Thursday 14 October 2010

Two Roads to Remembrance

There are (at least) two ways to enter peronally into a community’s corporate memory, sot hat it can renew itself in you:
  • Contemplative remembrance is clean and simple, driven by the mind, when the eyes focus on something in an unhurried way, in isolation from the ordinary business of life. Icons are windows into heaven, to be gazed through as well as on. To switch on to the icon, you switch out of the distractions.

  • Resonant remembrance is messy. You put yourself through a routine with your wits around you, but floating on the surface, so that a stray thought or impression can resonate against something in you, and bring you up against something you thought you had forgotten all about, but can now be understood in a new light.

So, today, I visited an extraordinary place of Contemplative remembrance, Yad Vashem’s extraordinary museum — a place to spend weeks, not days. It stores in the most moving ways the remembrance of the Holocaust and its victims, giving names to the nameless, and guiding you through the story with a small number of token objects, which you have to focus on in an unhurried way to get the best out of the experience.

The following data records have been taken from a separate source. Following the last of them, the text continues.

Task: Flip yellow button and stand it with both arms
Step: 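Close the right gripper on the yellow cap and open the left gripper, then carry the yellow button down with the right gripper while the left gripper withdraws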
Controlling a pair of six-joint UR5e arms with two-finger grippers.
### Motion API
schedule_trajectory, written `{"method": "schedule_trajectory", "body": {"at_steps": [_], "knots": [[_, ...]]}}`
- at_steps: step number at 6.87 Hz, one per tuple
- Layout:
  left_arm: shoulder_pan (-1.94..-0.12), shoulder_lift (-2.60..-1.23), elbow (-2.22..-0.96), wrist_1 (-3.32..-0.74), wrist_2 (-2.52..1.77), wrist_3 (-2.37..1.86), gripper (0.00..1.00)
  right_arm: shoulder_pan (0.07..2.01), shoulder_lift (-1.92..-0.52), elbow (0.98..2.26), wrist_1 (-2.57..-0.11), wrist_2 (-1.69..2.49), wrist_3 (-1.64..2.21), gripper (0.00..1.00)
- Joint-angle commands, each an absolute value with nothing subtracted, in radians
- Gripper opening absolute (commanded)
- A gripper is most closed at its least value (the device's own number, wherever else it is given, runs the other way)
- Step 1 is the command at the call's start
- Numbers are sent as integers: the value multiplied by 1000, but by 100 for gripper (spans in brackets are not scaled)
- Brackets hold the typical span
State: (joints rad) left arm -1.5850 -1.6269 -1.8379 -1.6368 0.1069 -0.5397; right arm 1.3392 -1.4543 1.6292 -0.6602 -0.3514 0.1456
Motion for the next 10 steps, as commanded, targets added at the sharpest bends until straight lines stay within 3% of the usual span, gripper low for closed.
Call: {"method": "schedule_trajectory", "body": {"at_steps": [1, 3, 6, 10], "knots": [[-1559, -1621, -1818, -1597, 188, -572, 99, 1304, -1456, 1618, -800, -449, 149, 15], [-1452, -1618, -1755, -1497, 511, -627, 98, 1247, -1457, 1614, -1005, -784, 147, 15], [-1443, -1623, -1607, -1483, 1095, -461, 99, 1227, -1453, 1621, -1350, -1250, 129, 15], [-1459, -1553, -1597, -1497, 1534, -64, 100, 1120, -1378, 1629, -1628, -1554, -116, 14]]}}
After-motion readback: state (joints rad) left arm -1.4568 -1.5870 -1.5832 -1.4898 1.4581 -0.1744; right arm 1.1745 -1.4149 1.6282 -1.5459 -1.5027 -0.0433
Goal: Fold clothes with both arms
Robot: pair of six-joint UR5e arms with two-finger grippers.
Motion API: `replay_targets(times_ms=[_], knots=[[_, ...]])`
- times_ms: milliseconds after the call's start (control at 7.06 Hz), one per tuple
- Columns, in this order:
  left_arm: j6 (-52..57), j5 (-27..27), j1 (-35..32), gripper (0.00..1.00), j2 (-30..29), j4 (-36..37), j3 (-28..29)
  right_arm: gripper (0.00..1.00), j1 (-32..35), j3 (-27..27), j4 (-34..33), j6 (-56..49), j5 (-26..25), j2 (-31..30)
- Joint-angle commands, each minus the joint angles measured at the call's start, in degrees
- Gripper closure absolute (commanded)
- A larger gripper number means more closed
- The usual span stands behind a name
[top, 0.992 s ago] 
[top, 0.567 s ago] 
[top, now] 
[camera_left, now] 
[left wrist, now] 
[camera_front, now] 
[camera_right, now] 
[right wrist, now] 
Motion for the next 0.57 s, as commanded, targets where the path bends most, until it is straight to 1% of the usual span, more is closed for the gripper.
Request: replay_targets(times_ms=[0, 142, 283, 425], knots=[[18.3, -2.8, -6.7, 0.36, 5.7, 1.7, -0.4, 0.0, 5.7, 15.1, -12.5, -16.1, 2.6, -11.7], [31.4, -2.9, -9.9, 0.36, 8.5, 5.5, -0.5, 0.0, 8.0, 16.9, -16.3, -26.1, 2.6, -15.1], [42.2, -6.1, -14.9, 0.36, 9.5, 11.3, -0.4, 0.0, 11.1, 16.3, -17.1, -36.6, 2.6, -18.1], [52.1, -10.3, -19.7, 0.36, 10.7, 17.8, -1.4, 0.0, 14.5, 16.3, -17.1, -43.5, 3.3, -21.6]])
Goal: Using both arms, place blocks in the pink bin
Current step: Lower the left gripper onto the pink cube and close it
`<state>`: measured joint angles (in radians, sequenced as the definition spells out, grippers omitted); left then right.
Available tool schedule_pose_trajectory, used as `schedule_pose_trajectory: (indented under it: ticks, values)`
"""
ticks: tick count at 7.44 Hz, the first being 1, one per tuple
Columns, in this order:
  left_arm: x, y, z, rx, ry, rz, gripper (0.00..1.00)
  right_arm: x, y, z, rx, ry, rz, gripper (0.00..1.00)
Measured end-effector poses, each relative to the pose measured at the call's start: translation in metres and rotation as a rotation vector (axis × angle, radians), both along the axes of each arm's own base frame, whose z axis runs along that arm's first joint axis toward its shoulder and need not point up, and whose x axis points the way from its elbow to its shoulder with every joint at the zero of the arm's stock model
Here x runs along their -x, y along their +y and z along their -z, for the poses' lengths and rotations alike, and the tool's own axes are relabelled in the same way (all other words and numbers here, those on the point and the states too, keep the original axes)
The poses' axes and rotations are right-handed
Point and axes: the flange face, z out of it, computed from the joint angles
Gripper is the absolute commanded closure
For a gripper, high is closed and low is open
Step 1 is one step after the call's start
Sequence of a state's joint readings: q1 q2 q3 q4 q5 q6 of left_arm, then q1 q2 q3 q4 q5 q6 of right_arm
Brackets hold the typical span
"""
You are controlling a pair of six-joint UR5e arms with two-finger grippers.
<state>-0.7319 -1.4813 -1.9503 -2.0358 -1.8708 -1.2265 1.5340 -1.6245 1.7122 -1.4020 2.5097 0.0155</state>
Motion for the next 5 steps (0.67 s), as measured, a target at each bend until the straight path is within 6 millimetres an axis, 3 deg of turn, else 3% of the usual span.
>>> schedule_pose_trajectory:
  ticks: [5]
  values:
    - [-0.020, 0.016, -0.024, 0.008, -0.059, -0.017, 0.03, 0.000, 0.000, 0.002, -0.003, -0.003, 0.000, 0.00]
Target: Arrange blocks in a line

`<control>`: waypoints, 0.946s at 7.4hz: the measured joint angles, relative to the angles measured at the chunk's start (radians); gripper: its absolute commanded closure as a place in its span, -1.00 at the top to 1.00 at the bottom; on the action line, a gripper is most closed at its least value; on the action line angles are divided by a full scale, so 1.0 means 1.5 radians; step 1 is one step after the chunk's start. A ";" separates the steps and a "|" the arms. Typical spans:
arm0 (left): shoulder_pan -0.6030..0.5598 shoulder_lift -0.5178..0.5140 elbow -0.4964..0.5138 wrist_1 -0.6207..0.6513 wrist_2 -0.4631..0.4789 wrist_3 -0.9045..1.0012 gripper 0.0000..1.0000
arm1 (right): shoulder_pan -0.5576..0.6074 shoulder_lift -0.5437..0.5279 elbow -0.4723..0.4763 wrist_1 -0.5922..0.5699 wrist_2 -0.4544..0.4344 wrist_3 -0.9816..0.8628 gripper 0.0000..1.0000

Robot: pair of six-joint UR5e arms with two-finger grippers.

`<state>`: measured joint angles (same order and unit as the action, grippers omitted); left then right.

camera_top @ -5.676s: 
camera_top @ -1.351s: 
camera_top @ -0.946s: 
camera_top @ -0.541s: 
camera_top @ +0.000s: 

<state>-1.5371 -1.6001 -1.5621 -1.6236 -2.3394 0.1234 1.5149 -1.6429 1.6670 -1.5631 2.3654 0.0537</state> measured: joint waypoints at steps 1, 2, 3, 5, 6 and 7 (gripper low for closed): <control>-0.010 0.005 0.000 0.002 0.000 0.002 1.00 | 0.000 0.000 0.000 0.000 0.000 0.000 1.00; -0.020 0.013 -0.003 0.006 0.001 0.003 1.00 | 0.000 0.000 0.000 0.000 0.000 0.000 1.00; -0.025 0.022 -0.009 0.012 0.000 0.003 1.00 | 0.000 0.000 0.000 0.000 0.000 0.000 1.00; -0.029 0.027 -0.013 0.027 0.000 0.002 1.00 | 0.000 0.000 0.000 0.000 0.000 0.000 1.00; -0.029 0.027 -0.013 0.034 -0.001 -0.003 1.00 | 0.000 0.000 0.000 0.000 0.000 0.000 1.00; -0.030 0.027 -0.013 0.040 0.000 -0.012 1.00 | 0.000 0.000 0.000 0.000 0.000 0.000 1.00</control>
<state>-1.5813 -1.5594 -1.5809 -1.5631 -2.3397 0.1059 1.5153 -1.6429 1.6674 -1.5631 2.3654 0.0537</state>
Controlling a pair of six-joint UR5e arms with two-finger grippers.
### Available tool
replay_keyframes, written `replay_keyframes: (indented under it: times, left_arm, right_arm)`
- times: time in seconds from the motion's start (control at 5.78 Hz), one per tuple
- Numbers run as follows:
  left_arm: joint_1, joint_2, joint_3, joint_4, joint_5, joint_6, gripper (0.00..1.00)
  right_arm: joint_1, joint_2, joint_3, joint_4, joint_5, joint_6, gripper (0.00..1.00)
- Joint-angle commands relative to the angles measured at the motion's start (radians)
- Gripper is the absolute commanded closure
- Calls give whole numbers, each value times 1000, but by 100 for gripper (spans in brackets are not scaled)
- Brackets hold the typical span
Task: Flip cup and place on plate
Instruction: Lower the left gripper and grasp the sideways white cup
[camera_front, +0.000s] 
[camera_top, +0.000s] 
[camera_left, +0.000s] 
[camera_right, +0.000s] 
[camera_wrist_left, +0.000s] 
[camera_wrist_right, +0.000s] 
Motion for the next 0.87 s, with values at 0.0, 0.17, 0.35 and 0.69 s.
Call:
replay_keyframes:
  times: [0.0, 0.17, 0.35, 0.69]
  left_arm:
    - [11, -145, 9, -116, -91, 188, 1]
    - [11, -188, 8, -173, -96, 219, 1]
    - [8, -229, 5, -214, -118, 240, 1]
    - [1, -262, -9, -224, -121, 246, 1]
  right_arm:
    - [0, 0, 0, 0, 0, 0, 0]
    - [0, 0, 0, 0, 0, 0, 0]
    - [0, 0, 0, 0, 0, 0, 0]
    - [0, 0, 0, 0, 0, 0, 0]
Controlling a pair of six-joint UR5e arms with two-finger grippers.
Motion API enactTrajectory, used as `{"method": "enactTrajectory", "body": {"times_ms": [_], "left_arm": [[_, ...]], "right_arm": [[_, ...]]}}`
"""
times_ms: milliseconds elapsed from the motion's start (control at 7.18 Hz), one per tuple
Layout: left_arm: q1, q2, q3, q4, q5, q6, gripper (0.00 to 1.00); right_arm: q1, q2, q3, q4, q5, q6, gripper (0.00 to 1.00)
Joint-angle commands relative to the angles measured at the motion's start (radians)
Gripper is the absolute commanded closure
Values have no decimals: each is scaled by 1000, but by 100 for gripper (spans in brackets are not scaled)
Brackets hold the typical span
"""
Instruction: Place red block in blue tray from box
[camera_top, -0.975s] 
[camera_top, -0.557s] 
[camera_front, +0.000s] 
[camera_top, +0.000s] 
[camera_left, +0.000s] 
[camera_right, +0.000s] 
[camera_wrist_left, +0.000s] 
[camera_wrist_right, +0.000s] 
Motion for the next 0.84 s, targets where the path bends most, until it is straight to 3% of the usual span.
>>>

Compare and contrast the discipline of doing the Via Dolorosa. There is no reflective space, but only the bustling life of a middle eastern street, distracyions all round, tourists snapping away, horns blaring, people selling their wares. It could not be less conducive to contemplation. Yet if you throw yourself into the flow with your wits around you, what connects you to Jesus’ sufferings is not the place (wehich has largely changed), but the whole ambience. Do we suppose, for one moment, that the first Good Friday was different from any other business day in Jerusalem? The bustling crowds, the children running, the animals, the smell, the noise. Nobody cleared those out the way, then or now.

Here’s a process of Messy resonance, told me by a good and much respected friend yesterday. She found herself at a small on-street station on the Via, hemmed in on every side, with blaring commerce and life going by, noise, smell and bustle. And she thought of Jesus falling for the second time. And what floated to the surface was a memory of the pain of childbirth and hearing a dustcart in the street outside, and wondering how they could carry on regardless, as though nothing significant was happening. And perhaps such a thought entered Jesus’ mind — Is it nothing to you who pass by?

Actually no — and that unwitting rejection in itself becaomes an emotional footprint connecting us to Jesus even more surely than if the street looked the same. Indeed if it did look the same that could make this kind of remembrance harder, because it would be too easy to rubberneck it, or sentimntalise it, or turn it into a movie in the mind. The shaft of pure recognition is too piercing and poingnant for any of those things. And that, roughly is how this kind of pilgrimge works — not high class rubbernecking, but allowing oneself to be carried along in a stream of experience that allows for sympathetic resonance. You come back with a new view, not of the buildings, but yourself.

That’s the difference between being a Pilgrim and a Tourist. And it’s been a true privilege to travel for ten days with such an engaging, open, thoughtful company of fellow pilgrims.